My series included details pointing to the involvement of some of the judges from the County Court Division of the 11th Circuit, the State Attorney and members of her staff, the Miami Foundation and two local companies –The Advocate Program and Court Options—who were involved in one way or another in this illegal scheme.

This scheme has existed since 2007, and I have concluded from records obtained from the Miami Foundation that more than $5 million was collected that was then distributed by the foundation to various community groups, including some with their own ties to the Miami Foundation, and the majority of whom were represented by boards of directors made up of politically powerful members of the community, who reciprocated their appreciation by giving the State Attorney various awards and other gifts.

The purpose of this letter is two-fold:  First, to alert you to the problems I have uncovered, and secondly, to ask you, as the Chief Judge of the 11th Circuit, what do you plan to do about these problems

In Part V of my series I cited a claim made by Court Options – one of the

companies involved – that these “donations” were legal because they had been “court ordered.”

I wrote to you seeking evidence of any such court order, and Linda Kelly Kearson, your General Counsel, responded by stating in a letter to me that:

“Also be advised that there is no “Administrative Order issued by

either the Chief Judge, or any judge in the 11th Circuit authorizing

the imposition of donations for the Denise Moon Memorial Fund

by either the Advocate Program or Court Options, as you requested”

While Ms.

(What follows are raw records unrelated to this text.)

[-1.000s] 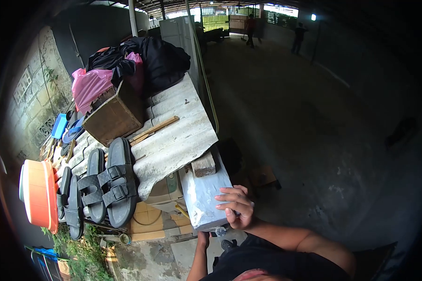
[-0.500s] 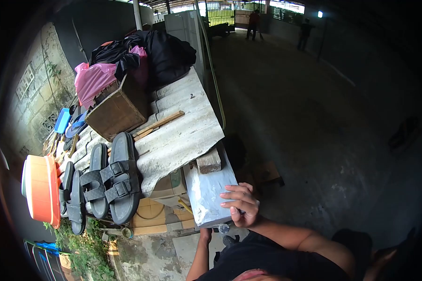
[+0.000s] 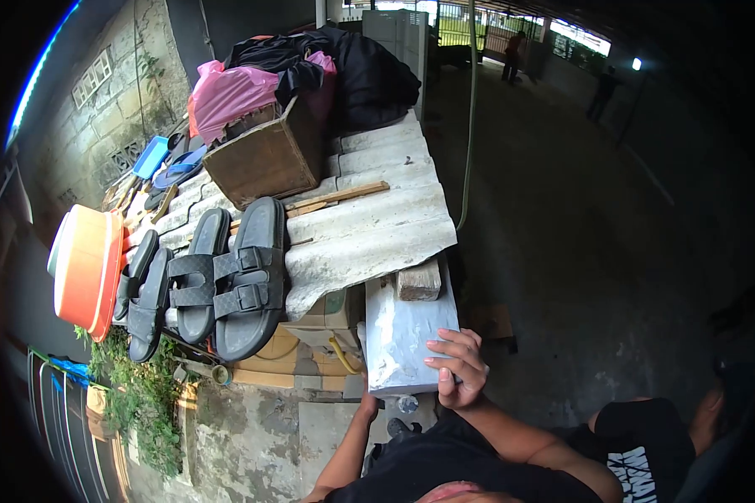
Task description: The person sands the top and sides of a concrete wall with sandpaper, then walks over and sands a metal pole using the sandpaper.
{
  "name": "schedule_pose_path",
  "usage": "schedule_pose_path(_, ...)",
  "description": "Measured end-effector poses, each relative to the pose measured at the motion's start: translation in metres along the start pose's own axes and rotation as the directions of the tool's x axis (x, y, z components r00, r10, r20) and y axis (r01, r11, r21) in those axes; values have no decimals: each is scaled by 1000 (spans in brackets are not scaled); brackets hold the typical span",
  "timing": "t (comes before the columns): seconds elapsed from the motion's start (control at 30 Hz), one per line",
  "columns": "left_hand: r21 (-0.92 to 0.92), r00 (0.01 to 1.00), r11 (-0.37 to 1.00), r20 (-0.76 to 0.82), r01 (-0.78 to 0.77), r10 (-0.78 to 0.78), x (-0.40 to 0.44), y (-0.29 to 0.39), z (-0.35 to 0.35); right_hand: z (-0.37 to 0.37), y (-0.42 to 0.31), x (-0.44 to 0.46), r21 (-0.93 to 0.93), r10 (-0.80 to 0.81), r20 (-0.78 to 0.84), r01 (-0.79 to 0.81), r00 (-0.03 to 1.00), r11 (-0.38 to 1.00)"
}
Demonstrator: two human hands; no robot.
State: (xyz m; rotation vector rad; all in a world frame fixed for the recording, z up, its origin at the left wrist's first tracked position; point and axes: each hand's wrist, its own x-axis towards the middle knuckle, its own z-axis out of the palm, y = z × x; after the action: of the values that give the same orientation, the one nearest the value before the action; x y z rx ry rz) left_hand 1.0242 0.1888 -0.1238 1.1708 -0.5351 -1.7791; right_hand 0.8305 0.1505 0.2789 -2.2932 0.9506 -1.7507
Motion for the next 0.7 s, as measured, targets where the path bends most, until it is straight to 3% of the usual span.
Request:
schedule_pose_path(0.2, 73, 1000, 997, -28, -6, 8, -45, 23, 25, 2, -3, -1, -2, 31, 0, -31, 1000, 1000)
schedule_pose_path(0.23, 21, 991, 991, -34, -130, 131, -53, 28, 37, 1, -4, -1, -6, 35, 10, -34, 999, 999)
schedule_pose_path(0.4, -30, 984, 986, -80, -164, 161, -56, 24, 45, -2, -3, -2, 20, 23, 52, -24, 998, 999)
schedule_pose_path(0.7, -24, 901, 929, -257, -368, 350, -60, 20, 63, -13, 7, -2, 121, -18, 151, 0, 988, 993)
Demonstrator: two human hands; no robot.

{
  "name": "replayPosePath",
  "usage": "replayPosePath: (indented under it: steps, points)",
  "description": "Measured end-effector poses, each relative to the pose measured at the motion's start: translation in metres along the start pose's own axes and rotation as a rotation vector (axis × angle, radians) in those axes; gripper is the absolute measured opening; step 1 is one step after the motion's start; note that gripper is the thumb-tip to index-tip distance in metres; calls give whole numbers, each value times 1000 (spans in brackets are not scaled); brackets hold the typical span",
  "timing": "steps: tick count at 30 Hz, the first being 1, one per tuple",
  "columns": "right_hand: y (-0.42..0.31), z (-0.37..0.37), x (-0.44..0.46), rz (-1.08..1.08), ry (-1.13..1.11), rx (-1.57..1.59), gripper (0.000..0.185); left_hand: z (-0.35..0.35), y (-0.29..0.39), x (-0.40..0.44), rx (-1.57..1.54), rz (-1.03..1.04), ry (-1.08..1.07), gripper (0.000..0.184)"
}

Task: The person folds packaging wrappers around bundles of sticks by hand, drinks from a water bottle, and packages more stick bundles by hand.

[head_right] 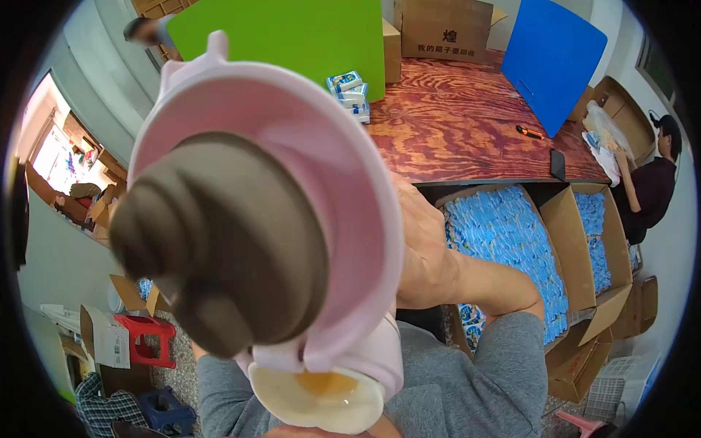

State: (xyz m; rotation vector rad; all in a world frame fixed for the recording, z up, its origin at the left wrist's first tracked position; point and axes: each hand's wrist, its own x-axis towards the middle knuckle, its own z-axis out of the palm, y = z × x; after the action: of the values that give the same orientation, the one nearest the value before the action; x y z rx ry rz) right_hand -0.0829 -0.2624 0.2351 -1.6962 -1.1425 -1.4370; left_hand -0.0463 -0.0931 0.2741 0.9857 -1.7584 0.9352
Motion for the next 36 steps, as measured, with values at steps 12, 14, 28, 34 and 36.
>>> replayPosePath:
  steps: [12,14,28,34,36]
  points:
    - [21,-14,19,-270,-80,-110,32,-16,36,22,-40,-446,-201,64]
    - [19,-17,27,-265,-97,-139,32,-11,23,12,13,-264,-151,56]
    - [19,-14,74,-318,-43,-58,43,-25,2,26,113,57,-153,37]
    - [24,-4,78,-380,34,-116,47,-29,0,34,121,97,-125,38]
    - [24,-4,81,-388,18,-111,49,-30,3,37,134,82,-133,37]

Kearson’s response put to bed the question of a published Court Order, I remained puzzled by the fact that the collection of over $5 million dollars by these two companies in the years between 2007 and today, could not have occurred without the knowledge of the judges involved, and especially Chief Administrative Judge Sam Slom, who had already been the Chief Administrative Judge for the County Courts for approximately two years when the instructions from the State Attorney’s Office to collect these donations was issued.

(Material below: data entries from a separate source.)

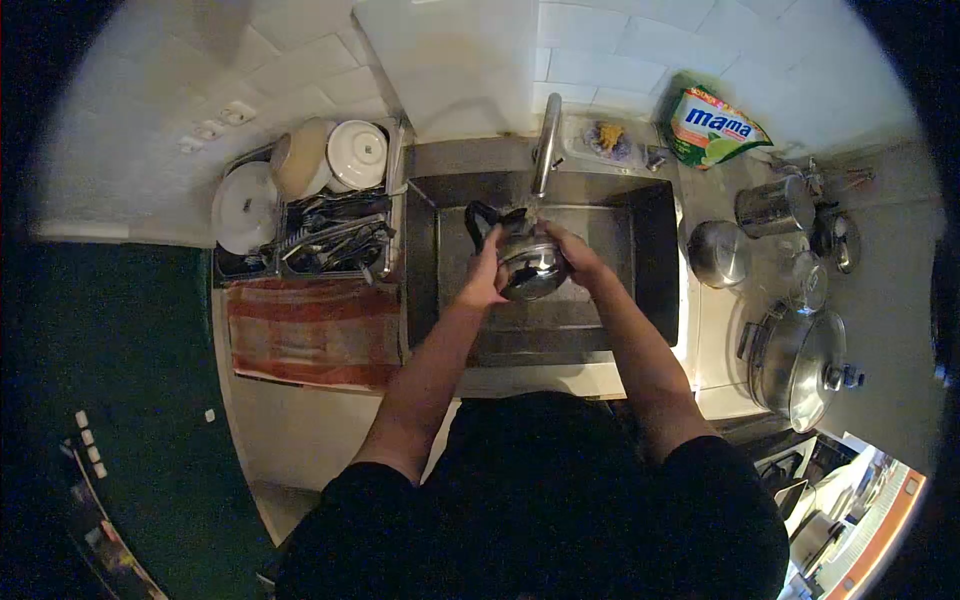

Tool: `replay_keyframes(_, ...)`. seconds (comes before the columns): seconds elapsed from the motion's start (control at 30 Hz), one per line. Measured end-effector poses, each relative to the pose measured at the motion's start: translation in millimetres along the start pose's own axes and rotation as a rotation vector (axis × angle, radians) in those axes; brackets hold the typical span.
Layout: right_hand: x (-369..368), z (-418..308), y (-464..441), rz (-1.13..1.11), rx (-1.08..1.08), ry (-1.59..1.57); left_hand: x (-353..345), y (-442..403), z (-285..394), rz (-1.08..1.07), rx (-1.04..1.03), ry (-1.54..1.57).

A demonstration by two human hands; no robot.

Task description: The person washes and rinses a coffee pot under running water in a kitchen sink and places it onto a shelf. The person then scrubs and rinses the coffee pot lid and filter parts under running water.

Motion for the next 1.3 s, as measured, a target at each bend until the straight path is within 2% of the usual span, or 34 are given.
replay_keyframes(0.03,14.1,19.3,-20.5,0.064,0.019,0.042,-4.3,2.9,-4.1,0.079,0.016,0.014)
replay_keyframes(0.1,23.8,29.8,-27.2,0.146,0.060,0.123,-6.2,-1.5,-9.8,0.029,-0.019,0.030)
replay_keyframes(0.17,24.6,21.5,-13.7,0.179,0.103,0.211,-16.3,15.3,-7.6,-0.026,-0.117,0.073)
replay_keyframes(0.27,12.1,13.6,-0.2,0.254,0.078,0.108,-38.1,82.6,27.1,-0.124,-0.196,0.062)
replay_keyframes(0.37,7.1,-5.7,7.1,0.391,0.224,0.175,-38.8,89.0,23.6,-0.133,-0.328,0.002)
replay_keyframes(0.4,3.0,-13.0,11.1,0.380,0.195,0.259,-35.2,81.7,16.9,-0.119,-0.389,-0.021)
replay_keyframes(0.47,-8.4,-32.9,26.1,0.362,0.132,0.424,-28.3,70.4,4.6,-0.068,-0.327,0.048)
replay_keyframes(0.5,-1.1,-20.0,13.2,0.364,0.257,0.707,-26.4,64.3,0.4,-0.045,-0.300,0.086)
replay_keyframes(0.53,10.8,4.1,-9.0,0.361,0.385,0.993,-20.0,45.9,-5.9,-0.109,-0.268,0.075)
replay_keyframes(0.6,3.3,7.8,-10.4,0.315,0.571,1.398,-4.2,7.3,-18.8,-0.234,-0.201,0.060)
replay_keyframes(0.7,-49.5,-28.9,43.2,0.391,0.578,1.281,-12.0,26.8,-18.8,-0.311,-0.199,0.073)
replay_keyframes(0.73,-63.1,-41.8,51.9,0.399,0.497,1.373,-11.3,31.8,-19.2,-0.353,-0.180,0.080)
replay_keyframes(0.8,-55.4,-29.8,29.6,0.243,0.681,1.480,-2.3,45.0,-20.1,-0.498,-0.083,0.106)
replay_keyframes(0.83,-47.4,-22.4,13.9,0.164,0.770,1.531,1.3,43.1,-21.9,-0.471,-0.144,0.086)
replay_keyframes(0.9,-25.3,-11.8,-35.6,-0.175,0.767,1.648,8.8,39.1,-28.4,-0.443,-0.342,0.008)
replay_keyframes(0.97,-15.0,-10.6,-59.1,-0.319,0.649,1.607,14.3,54.2,-29.0,-0.441,-0.692,-0.160)
replay_keyframes(1.03,-8.9,-13.4,-66.8,-0.259,0.368,1.322,20.4,50.1,-30.5,-0.491,-0.823,-0.135)
replay_keyframes(1.07,-9.3,-17.5,-64.4,-0.208,0.213,1.121,30.3,20.8,-43.8,-0.533,-0.736,0.002)
replay_keyframes(1.13,-18.7,-31.1,-37.1,-0.119,-0.196,0.495,38.6,-1.4,-45.4,-0.682,-0.460,0.311)
replay_keyframes(1.17,-17.3,-25.7,-32.6,-0.167,-0.220,0.362,38.5,1.1,-34.8,-0.784,-0.268,0.482)
replay_keyframes(1.23,-2.2,-18.3,-23.1,-0.262,-0.270,0.095,29.1,16.9,-26.8,-0.642,-0.204,0.618)
replay_keyframes(1.27,18.4,3.3,-46.7,-0.347,0.064,0.170,1.6,65.2,-11.0,-0.404,-0.333,0.578)
replay_keyframes(1.3,40.1,25.2,-68.8,-0.377,0.405,0.228,-3.1,74.0,-7.1,-0.300,-0.372,0.567)
Point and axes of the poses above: each hand's wrist, its own y-axis away from the middle knuckle, its own x-axis out of the back of the hand, z = x × y, the point moved 2 cm from there along -y, towards the middle knuckle, and after that the axes turned 7 degrees about z, right-handed, at the moved point
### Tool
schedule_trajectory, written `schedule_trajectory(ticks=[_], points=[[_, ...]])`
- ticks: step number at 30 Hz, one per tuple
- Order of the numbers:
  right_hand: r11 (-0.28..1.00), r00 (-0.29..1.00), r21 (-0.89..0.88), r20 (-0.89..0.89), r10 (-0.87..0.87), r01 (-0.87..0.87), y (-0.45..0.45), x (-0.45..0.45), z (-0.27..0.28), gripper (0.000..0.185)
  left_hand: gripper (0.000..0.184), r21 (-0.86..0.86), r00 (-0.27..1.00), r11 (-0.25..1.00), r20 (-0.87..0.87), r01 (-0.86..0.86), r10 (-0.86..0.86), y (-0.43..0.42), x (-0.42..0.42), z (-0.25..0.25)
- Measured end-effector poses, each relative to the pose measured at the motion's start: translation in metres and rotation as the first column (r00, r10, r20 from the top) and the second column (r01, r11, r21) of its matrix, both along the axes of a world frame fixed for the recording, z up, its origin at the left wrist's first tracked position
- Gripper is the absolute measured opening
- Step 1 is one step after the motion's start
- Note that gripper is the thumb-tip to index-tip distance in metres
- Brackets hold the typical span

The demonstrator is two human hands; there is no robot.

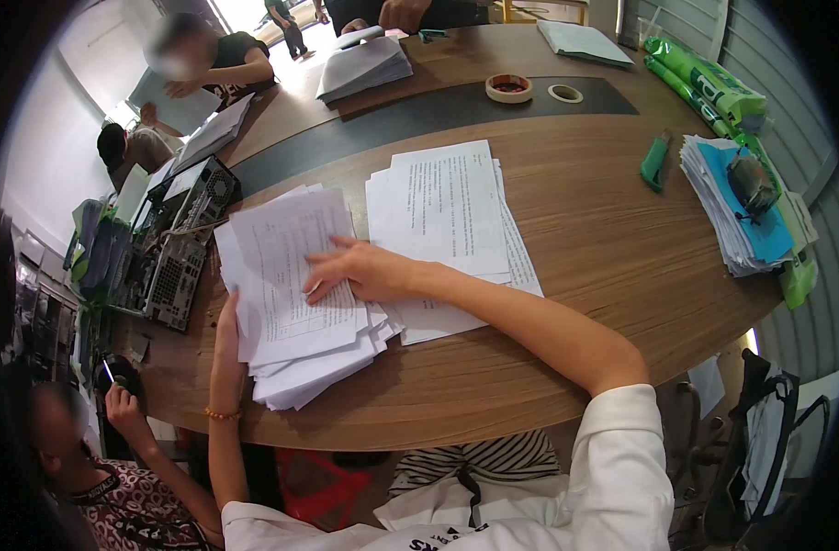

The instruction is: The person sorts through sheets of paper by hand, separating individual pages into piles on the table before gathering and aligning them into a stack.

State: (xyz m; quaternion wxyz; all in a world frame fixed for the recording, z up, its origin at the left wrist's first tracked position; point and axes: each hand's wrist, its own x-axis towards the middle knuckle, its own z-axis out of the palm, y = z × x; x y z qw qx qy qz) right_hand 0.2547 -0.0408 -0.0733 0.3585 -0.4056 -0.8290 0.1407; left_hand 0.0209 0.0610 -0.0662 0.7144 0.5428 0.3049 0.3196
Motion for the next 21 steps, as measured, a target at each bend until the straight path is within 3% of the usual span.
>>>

Judge Slom had featured prominently in Part II of my series because of a widely circulated letter in 2007. That letter openly accused him of not only being cozy with David McGriff, the Executive Director of the Advocate Program, because of their having been Pi Lambda Phi  fraternity brothers, but of being “very effective in protecting their“ {The Advocate Program’s} “contract status to date.”

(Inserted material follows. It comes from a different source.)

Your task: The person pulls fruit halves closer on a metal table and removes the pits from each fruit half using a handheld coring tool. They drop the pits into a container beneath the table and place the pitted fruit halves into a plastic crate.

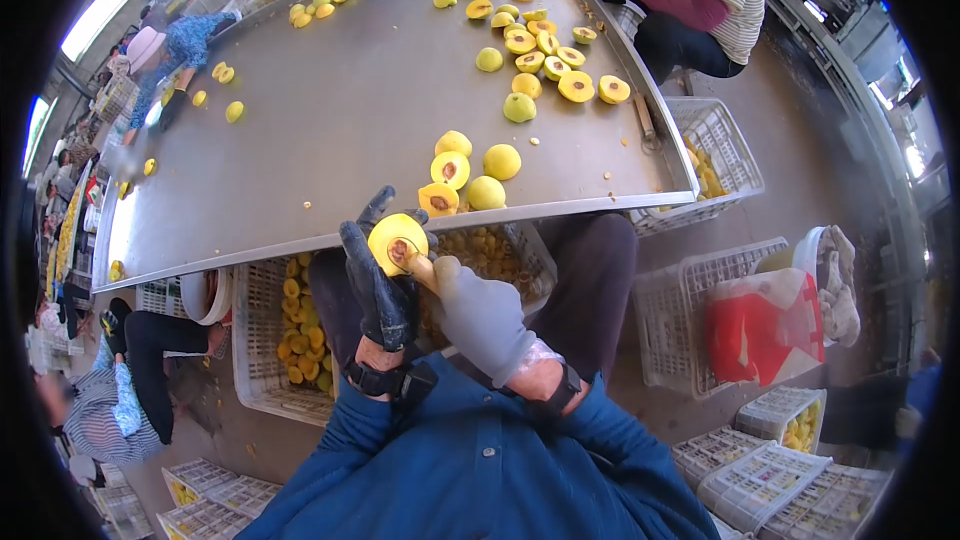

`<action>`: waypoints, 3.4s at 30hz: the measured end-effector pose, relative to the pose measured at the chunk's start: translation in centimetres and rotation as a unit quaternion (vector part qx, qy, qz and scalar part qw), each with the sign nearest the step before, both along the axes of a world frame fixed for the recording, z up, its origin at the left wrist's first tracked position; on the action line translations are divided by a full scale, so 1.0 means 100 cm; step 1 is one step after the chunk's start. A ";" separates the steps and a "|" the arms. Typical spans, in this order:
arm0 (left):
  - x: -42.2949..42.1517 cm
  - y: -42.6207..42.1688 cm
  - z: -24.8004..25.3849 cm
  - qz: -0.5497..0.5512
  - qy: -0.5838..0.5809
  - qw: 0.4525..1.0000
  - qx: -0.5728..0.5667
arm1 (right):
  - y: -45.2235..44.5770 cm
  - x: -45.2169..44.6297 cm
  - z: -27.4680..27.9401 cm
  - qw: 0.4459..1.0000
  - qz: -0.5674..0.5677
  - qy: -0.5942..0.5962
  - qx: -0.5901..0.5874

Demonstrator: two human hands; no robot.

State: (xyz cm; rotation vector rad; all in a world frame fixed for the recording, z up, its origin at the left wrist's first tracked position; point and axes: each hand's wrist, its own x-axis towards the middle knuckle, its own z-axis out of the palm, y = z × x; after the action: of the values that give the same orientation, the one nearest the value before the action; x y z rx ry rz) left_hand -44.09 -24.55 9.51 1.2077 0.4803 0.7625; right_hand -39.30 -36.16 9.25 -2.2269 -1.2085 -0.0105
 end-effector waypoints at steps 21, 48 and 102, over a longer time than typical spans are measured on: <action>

That letter, circulated by political consultant Bob Levy – who has recently passed away – resulted in an Miami-Dade Ethics Commission case where Levy pled guilty to one count of “unregistered lobbying,” and a plea of “no contest” for his contact with Judge Beth Bloom, who had been a member of the selection committee dealing with a contract bid involving The Advocate Program.

In addition to these troubling allegations, it is no secret of the cozy relationship that exists between the Judge and the State Attorney’s Office – where he worked for a number of years, including being the State Attorney’s “Chief of the County Court for several years.” (Exhibit I – The Judge’s bio posted by the State Attorney’s Office, March 10, 2016)

While I was troubled by what appeared to me to be an obvious relationship between Judge Slom and the State Attorney’s Office over the way in which defendants were being assigned to these pretrial diversion programs without being informed of the required donation to the Denise Moon Memorial Fund - a practice which appeared to be ethically and morally questionable - I did not have any documented proof that would point to  knowledge by Judge Slom, or any of the judges involved, that ordering mandatory “donations” was inappropriate.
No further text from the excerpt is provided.